#### DATA SHOWN:
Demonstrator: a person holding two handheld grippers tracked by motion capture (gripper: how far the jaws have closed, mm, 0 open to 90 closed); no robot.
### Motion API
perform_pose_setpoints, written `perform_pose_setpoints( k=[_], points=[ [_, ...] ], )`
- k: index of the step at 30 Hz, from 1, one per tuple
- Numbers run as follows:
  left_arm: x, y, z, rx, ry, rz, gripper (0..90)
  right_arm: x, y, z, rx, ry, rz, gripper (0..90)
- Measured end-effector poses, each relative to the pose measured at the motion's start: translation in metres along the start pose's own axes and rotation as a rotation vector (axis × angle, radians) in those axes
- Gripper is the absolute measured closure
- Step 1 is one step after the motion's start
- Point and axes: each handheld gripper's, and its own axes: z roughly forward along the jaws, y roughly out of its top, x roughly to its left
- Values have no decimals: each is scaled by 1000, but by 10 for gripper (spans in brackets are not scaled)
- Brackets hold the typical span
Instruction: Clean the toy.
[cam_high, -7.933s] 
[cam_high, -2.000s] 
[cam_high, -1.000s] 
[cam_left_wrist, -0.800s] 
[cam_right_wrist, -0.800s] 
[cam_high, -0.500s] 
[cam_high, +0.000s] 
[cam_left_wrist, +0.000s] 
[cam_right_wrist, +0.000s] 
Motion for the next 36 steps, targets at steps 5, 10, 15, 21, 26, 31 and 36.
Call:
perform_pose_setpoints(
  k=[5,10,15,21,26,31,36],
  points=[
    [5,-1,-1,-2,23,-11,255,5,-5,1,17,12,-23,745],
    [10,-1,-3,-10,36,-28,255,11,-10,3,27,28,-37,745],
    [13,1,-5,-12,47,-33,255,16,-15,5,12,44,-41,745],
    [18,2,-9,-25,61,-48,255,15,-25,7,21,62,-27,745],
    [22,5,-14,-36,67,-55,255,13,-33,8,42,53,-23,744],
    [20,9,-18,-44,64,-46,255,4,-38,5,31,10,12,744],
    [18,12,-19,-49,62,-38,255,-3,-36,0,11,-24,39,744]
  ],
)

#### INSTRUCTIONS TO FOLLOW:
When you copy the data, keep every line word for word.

#### WRITTEN ANSWER:
Demonstrator: a person holding two handheld grippers tracked by motion capture (gripper: how far the jaws have closed, mm, 0 open to 90 closed); no robot.
### Motion API
perform_pose_setpoints, written `perform_pose_setpoints( k=[_], points=[ [_, ...] ], )`
- k: index of the step at 30 Hz, from 1, one per tuple
- Numbers run as follows:
  left_arm: x, y, z, rx, ry, rz, gripper (0..90)
  right_arm: x, y, z, rx, ry, rz, gripper (0..90)
- Measured end-effector poses, each relative to the pose measured at the motion's start: translation in metres along the start pose's own axes and rotation as a rotation vector (axis × angle, radians) in those axes
- Gripper is the absolute measured closure
- Step 1 is one step after the motion's start
- Point and axes: each handheld gripper's, and its own axes: z roughly forward along the jaws, y roughly out of its top, x roughly to its left
- Values have no decimals: each is scaled by 1000, but by 10 for gripper (spans in brackets are not scaled)
- Brackets hold the typical span
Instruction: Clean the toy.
[cam_high, -7.933s] 
[cam_high, -2.000s] 
[cam_high, -1.000s] 
[cam_left_wrist, -0.800s] 
[cam_right_wrist, -0.800s] 
[cam_high, -0.500s] 
[cam_high, +0.000s] 
[cam_left_wrist, +0.000s] 
[cam_right_wrist, +0.000s] 
Motion for the next 36 steps, targets at steps 5, 10, 15, 21, 26, 31 and 36.
Call:
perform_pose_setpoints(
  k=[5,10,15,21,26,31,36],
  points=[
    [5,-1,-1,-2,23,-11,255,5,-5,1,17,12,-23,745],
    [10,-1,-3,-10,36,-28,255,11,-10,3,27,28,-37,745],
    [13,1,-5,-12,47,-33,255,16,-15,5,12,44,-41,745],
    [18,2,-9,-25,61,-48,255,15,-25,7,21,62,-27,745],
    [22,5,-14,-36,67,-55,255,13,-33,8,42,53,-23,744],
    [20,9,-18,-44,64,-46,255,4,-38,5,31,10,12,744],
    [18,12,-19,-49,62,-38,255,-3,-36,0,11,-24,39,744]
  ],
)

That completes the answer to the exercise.